The Democratic Party of Artsakh (Արցախի ժողովրդավարական կուսակցություն; DPA, ԱԺԿ) was a political party in the Republic of Artsakh. It was founded on 30 January 2005. Before that, in 2000–2005 there was an acting socio-political organization called the "Democratic Artsakh Union". The Chairman of the party is Ashot Ghulian, who is also the President of the National Assembly. Following the results of the parliamentary elections of 19 June 2005, DPA won the most electoral votes and formed the "Democracy" faction in the National Assembly. As a result of the elections to the National Assembly of the 5th convocation, the faction was reformed with 10 members.
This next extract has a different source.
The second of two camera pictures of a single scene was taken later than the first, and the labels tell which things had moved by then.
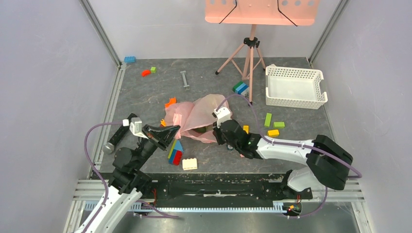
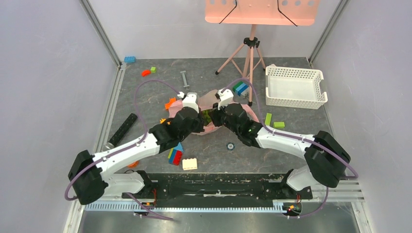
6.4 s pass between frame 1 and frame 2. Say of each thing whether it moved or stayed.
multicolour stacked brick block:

After the Parliamentary elections of 3 May 2015, Democratic Party of Artsakh reformed its faction with 6 members (4 MPs were elected by a proportional system, 2 MPs by a majoritarian system).

== Ideology ==
According to its website, the DPA stands for the values of stability, establishing a powerful state, improving democracy, civil society, human rights and personal freedom and protection, family, work, and social justice, as well as the preservation of the national culture. Political pragmatism is practised whenever possible.

== Program ==
The main goals of the DPA are:
- to build a legal state where the rights of a person to live a free, safe, prosperous and dignified life are ensured;
- to strengthen of independent statehood, creation of a powerful, civilized state, enrichment and preservation of national identity;
- to build a civil society guided by national values, based on social solidarity, justice, tolerance and partnerships

In regards to the settlement of the Nagorno-Karabakh conflict, the party states in its charter that it supports "the reinstatement of the right of the people of the NKR to self-determination through the peaceful negotiations within the borders and with a security system acceptable to them."

== Electoral record ==
Parliamentary election results:

| Year | Party-list |  |  | Constituency /total | Total seats | +/– |
| Votes | % | Seats /total |
| 2000 | —N/a |  |  |  | 20 /33 | new |
| 2005 | 10,126 | 16.62% | 5 /11 | 5 /22 | 10 /33 | −10 |
| 2010 | 18,017 | 27.0% | 5 /17 | 2 /16 | 7 /33 | −3 |
| 2015 | 13,105 | 19.10% | 4 /22 | 2 /11 | 6 /33 | −1 |
| 2020 | 4,269 | 5.81% | —N/a |  | 2 /33 | −4 |

== Foreign relations ==
On 17 April 2015, the Democratic Party of Artsakh was elected as an associate member of the European Free Alliance. On 2 September 2015, the DPA leader Ashot Ghoulyan and European Free Alliance president François Alfonsi signed a Declaration on Cooperation in Stepanakert.